Notes on hs-opentelemetry

This is my understanding of a few internals. This information may need to be corrected.

These are scratch notes that need to be reorganized later.

TraceProvider

The entire flow starts with a TraceProvider. This is initialized at the root level. This has the context of how to deal with a Span.

It has a list of SpanProcessor ([SpanProcessor]) that every Span gets piped through. More on this later.

Tracer

The API in hs-opentelemetry takes a common argument called Tracer. A Tracer is a wrapper over the TraceProvider. It also has information about the package name.

data Tracer = Tracer
    { tracerName :: !InstrumentationLibrary
    , tracerProvider :: !TracerProvider
    }

Multiple Tracer would share the same TraceProvider. Tracer serves to add more information about where the Span originates from.

Span

Instrumenting code means defining proper Span structures over code blocks of interest.

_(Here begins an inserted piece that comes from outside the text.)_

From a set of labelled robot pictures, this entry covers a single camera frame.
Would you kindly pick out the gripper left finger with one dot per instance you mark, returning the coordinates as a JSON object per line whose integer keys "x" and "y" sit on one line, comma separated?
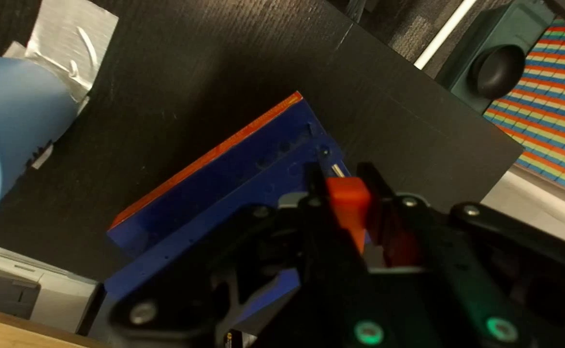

Looking at the lower level API gives a better understanding of what's under the hood and how we can use the library properly.

Low level helpers to play with Span:

createSpanWithoutCallStack (Read as startSpan)
endSpan

The current Span that runs is associated with a haskell Thread. The context of the running Span is saved in the thread local storage. (thread-utils-context)

At any point of time, there is only one Span in the current context. When a child Span to starts, the parent Span is taken out of the current context and the child Span is inserted. Once the child Span ends, the child span is removed from the current context and the parent span is re-inserted.

We save the current context is to propagate the state to the child Span when it is created.

Implications of using thread local storage

Forking a thread means we lose the current context on the forked thread. If we want to instrument in a forked thread we have to somehow propagate the current context to the forked thread.

Please note that not propagating the context isn't incorrect. There is loss of relationship information but this isn't a correctness issue.

To do this, we need to make instrumentation a first class citizen while forking. Concurrent streamly combinators that create threads should have the idea of instrumentation.

Span Wrapper

Let's create a simple wrapper using low level APIs to understand how to use them.

wrapSpan
     Tracer
  -> Text
  -> IO a
  -> IO a
wrapSpan tracer spanName action = do
    ctx <- getContext
    s <- createSpanWithoutCallStack tracer ctx spanName defaultSpanArguments
    adjustContext (insertSpan s)
    action
    endSpan s Nothing
    adjustContext $ \ctx ->
        case lookupSpan ctx of
            Nothing -> removeSpan ctx
            Just parent -> insertSpan parent ctx

This is a very simple span that wraps any IO action. We can be more clever and handle errors and make this more robust.

hs-opentelemetry already does the hard work and provides robust combinators such as inSpan'', inSpan', etc.